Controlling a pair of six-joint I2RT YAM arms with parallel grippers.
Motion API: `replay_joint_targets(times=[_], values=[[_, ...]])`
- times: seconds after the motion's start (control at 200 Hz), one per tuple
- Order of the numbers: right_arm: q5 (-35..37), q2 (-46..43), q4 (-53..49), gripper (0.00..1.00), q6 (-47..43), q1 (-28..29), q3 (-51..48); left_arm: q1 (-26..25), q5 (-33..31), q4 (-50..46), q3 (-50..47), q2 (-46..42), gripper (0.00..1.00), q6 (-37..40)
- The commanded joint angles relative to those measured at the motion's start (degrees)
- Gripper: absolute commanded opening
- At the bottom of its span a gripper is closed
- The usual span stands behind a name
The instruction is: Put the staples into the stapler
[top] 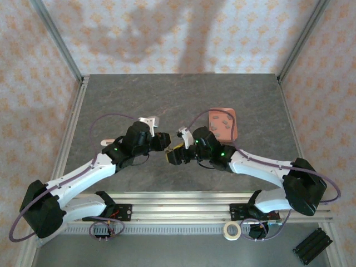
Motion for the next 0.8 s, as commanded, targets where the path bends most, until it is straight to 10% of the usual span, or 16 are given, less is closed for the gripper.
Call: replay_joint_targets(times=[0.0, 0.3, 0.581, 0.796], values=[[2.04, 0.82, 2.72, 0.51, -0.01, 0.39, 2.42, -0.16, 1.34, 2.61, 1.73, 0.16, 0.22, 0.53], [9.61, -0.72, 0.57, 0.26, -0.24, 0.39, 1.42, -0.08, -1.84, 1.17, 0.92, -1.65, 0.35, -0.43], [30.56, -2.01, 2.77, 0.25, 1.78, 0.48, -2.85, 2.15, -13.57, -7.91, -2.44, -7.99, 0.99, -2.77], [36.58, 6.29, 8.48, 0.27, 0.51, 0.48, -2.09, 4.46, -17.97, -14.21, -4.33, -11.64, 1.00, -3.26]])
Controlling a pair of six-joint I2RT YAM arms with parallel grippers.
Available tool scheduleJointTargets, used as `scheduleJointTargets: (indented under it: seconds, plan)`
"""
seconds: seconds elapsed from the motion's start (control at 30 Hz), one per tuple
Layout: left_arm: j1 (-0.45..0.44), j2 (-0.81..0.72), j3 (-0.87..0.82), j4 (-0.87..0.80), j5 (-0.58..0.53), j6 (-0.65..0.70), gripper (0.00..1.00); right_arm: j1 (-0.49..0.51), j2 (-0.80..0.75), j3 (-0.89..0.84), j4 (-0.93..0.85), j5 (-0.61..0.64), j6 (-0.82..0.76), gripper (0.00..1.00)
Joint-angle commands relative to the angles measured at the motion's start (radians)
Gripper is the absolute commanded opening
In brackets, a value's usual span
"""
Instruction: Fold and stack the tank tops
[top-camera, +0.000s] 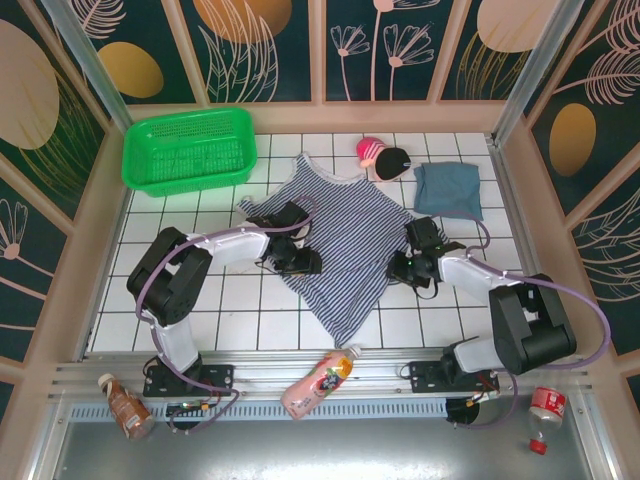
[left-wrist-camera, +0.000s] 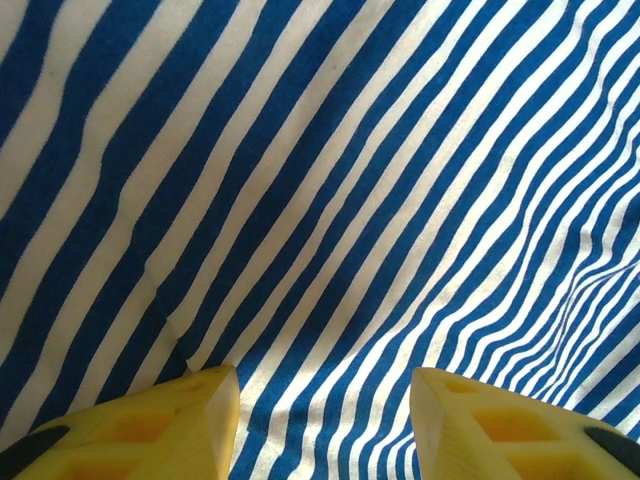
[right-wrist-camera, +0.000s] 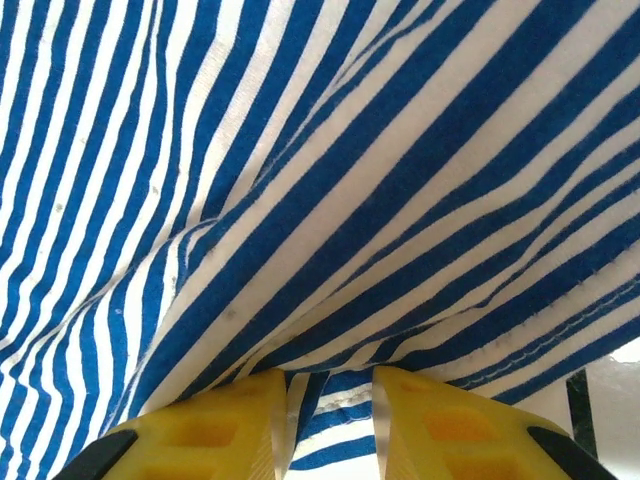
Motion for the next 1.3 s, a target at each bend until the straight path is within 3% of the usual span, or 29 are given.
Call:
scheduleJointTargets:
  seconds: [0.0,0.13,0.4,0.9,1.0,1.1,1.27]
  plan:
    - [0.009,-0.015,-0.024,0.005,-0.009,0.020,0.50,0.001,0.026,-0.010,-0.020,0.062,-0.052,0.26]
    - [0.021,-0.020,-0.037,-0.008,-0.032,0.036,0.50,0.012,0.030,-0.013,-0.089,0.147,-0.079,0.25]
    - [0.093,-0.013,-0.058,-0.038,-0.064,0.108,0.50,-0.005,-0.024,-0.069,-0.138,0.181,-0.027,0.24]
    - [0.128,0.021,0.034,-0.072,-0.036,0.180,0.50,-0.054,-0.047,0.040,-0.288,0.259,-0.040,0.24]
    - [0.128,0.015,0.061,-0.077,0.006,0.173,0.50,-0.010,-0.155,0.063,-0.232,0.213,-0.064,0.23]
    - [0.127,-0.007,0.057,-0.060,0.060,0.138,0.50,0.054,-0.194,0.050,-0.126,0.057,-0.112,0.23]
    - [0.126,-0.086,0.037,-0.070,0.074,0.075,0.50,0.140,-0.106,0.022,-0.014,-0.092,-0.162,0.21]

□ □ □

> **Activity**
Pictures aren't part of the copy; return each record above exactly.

> **Task result**
Controlling a pair of six-joint I2RT YAM arms with parallel grippers.
Motion API: `replay_joint_targets(times=[_], values=[[_, ...]])`
- times: seconds after the motion's start (control at 200 Hz), one per tuple
- Order of the numbers: right_arm: q5 (-35..37), q2 (-46..43), q4 (-53..49), gripper (0.00..1.00), q6 (-47..43), q1 (-28..29), q3 (-51..48); left_arm: q1 (-26..25), q5 (-33..31), q4 (-50..46), q3 (-50..47), q2 (-46..42), gripper (0.00..1.00), q6 (-37..40)
- The commanded joint angles relative to those measured at the motion's start (degrees)
- Gripper: absolute commanded opening
- At the bottom of its span a gripper is closed
- The usual span stands behind a name
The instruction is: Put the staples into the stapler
[top] 
Motion for the next 0.8 s, as commanded, targets where the path bends most, until it is straight to 10% of the usual span, or 16 are given, less is closed for the gripper.
Call: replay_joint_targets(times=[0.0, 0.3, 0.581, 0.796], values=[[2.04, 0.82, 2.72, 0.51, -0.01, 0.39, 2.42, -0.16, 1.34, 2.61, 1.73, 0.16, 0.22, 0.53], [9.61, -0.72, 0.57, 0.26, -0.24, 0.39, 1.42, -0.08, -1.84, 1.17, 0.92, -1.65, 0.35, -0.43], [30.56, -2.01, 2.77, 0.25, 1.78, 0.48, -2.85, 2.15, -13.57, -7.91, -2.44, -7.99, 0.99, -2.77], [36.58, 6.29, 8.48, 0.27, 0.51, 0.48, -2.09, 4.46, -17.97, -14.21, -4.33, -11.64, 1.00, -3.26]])
Controlling a pair of six-joint I2RT YAM arms with parallel grippers.
Available tool scheduleJointTargets, used as `scheduleJointTargets: (indented under it: seconds, plan)`
"""
seconds: seconds elapsed from the motion's start (control at 30 Hz), one per tuple
Layout: left_arm: j1 (-0.45..0.44), j2 (-0.81..0.72), j3 (-0.87..0.82), j4 (-0.87..0.80), j5 (-0.58..0.53), j6 (-0.65..0.70), gripper (0.00..1.00); right_arm: j1 (-0.49..0.51), j2 (-0.80..0.75), j3 (-0.89..0.84), j4 (-0.93..0.85), j5 (-0.61..0.64), j6 (-0.82..0.76), gripper (0.00..1.00)
Joint-angle commands relative to the angles measured at the motion's start (radians)
Gripper is the absolute commanded opening
In brackets, a value's usual span
"""
Instruction: Fold and stack the tank tops
[top-camera, +0.000s] 
[left-wrist-camera, +0.000s] 
[right-wrist-camera, +0.000s] 
Motion for the next 1.3 s, a target at each bend until the straight path is within 3% of the usual span, or 29 are given.
Call:
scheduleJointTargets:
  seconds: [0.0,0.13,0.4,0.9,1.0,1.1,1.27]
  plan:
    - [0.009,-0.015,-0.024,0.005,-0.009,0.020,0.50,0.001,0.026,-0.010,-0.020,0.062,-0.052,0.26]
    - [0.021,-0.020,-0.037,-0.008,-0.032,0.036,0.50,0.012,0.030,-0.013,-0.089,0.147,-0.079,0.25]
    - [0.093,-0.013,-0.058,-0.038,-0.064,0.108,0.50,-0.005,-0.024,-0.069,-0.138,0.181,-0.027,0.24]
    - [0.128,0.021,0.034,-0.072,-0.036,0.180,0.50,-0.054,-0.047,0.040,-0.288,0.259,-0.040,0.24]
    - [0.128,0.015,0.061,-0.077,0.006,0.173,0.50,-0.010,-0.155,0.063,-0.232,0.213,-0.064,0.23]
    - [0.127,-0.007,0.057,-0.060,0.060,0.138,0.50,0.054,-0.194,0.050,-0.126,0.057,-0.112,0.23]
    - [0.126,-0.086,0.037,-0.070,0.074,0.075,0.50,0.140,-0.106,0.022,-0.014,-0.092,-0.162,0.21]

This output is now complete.